At 2.6 percent of all US health care outlays, public health spending on wellness, prevention and preparedness has declined 25 percent since 2002. The slide inexplicably has occurred as national security as well as health officials have warned repeatedly about the growing danger of just the sort of pandemic crippling the country today.The erosion isn't over. A study four years ago in the American Journal of Public Health projected spending will fall further by 2023.

The shrinking figures couldn't be more relevant to the headlines today. The diminishing budgets include federal funding for epidemiological surveillance and immunizations, as the study put it, are "undermining…responses to new health threats." For American families, the public service message is obvious. The scriptwriters could plagiarize the punchline from Smokey the Bear: only you can take care of yourself. The underinvestment in public health combined with today's news stories drive home the point. If the worst happens, don't expect federal or state authorities to help.

Americans also need to hear about more than handwashing in a pandemic. To be sure, that's important. But the crisis also spotlights the dangers produced by their chronic conditions that the pandemic tragically has put on display. Avoiding obesity, diabetes and heart disease is more than healthful; in 2020 it's literally lifesaving. The disproportionate impact of the pandemic on African Americans as well as other medically underserved populations with such underlying conditions underscores why the time for such messages is now.

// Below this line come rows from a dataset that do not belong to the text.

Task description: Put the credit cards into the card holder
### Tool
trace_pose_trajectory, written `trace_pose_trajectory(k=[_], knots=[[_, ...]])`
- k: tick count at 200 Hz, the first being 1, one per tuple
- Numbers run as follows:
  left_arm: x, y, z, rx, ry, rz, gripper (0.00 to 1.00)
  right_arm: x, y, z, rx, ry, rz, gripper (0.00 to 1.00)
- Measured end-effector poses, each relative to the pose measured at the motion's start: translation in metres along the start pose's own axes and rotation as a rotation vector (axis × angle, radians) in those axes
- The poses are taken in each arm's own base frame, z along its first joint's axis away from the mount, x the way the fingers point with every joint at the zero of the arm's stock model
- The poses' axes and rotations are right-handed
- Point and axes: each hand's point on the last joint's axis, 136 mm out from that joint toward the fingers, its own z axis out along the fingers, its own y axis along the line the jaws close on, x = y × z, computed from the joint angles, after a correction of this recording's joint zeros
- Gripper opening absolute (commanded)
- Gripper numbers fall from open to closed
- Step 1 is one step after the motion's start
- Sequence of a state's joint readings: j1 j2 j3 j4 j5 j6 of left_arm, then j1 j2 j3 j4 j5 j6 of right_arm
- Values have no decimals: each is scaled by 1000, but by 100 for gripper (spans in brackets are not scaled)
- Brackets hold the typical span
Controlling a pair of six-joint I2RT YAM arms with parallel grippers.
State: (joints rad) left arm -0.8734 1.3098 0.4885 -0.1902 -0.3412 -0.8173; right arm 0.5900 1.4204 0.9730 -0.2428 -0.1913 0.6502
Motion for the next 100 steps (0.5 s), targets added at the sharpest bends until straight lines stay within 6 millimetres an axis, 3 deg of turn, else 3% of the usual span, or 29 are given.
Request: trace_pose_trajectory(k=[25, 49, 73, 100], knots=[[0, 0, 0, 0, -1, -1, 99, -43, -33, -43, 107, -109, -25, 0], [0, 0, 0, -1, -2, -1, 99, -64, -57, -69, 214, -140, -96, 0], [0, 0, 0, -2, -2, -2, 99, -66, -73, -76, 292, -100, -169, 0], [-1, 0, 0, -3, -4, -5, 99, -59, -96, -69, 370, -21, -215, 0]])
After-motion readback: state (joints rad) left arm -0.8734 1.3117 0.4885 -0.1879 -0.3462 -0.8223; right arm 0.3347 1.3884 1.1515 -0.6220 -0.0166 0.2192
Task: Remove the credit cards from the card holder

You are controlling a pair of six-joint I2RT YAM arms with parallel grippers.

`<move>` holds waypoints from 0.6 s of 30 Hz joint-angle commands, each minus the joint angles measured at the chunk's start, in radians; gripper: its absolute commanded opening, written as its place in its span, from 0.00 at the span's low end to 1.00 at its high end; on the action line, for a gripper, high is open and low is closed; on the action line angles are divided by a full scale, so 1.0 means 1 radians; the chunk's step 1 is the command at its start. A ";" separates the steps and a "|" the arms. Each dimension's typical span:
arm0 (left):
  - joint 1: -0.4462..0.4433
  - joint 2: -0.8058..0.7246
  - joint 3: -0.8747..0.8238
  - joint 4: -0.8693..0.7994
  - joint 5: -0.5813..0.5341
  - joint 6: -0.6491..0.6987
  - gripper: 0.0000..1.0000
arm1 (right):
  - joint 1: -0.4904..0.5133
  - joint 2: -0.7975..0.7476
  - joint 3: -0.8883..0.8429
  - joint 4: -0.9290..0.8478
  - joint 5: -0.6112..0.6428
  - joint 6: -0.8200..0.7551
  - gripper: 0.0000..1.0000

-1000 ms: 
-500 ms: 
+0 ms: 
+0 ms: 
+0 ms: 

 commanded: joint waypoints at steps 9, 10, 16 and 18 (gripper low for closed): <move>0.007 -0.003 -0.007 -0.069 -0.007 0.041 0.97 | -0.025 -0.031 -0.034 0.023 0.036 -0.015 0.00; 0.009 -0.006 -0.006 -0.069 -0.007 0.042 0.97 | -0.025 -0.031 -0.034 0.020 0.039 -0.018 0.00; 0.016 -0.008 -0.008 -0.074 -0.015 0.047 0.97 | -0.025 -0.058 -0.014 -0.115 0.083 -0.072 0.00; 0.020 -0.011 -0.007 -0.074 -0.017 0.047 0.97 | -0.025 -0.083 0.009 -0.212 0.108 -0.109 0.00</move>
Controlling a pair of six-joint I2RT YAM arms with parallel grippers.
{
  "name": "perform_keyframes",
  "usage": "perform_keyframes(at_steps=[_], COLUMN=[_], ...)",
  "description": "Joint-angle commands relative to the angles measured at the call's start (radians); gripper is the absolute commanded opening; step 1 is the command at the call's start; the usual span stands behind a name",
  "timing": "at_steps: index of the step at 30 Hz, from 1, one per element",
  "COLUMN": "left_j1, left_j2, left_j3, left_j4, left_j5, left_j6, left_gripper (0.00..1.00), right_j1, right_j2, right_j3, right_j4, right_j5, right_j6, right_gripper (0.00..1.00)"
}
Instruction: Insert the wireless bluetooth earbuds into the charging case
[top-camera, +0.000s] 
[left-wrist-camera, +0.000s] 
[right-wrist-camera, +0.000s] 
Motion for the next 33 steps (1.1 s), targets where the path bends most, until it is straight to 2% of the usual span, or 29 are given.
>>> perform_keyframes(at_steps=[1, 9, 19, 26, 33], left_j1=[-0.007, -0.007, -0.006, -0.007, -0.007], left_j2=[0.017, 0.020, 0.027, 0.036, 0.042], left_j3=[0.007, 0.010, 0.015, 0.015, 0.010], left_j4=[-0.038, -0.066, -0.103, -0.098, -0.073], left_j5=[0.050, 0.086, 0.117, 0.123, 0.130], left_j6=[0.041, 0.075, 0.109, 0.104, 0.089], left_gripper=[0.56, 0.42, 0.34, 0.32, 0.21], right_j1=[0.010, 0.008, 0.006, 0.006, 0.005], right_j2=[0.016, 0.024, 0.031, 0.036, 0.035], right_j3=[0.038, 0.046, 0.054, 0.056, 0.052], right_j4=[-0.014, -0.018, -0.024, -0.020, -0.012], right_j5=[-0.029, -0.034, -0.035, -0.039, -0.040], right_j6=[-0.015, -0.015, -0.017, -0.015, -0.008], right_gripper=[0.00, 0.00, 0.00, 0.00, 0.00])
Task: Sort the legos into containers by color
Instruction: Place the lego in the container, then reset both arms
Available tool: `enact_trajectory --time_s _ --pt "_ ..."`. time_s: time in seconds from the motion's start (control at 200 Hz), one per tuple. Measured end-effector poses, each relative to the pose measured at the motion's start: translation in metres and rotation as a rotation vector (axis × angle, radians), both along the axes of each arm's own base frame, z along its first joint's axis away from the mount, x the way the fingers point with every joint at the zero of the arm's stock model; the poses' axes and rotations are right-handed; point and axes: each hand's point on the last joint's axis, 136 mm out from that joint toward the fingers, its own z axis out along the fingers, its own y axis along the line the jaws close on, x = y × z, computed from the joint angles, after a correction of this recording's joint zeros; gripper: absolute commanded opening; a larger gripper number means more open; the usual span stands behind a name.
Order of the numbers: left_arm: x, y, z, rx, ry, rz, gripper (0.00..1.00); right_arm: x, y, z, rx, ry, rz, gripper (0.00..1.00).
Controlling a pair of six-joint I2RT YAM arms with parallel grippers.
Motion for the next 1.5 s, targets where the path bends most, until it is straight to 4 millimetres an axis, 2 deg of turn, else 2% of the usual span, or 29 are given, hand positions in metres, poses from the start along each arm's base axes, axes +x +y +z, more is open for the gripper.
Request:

The economy's shut-down represents another Sherlock Holmes moment. The news media, of course, are recounting daily the furloughs and firings as well as the scramble for credit lines and the creative financing major corporations are using to weather the storm. For small businesses that represent almost half the US economy, the stories are even more devastating. According to a US Chamber of Commerce special report this month, one-in-four small businesses are temporarily closed. As for the rest, 40 percent say they expect to be within two weeks.

Whatever the ultimate economic casualty toll, it's not too early to create PSAs to help companies and communities get back and stay on their feet. The effort needs to be more than morale boosting. If the history of natural disasters and their aftermath is any guide, the message is straight-forward. The experiences in cities and towns that have recovered from hurricanes or floods makes clear that communities can build in resilience as they revive. PSAs are a way to advertise that idea and how to make it happen.

Businesses-government cooperation, for example, is crucial. Local public-private partnerships can identify needs and priorities—from changing ordinances to temporary tax relief—to help Main Street restart. As for the public sector, governors on the East and West coasts are already showing the way, working together on the criteria to guide reopening their states' economies. What they plan provides a message for cities, counties and towns across the country. PSAs can educate citizens as well as officials by providing links to follow to find the details.

Businesses have no less a need for information on what to do in the months ahead. In fact, the Trump administration's massive national failings carry grass roots lessons. Cooperation to monitor the pandemic's local progress, collaboration in procuring protective gear for employees as businesses reopen and the need to stockpile vital gear for future sharing all are examples of what communities must be able to do for themselves.

These tasks and others will require citizen support and especially local companies, large and small, at the table. PSAs can help enlighten them about the opportunity and get them there.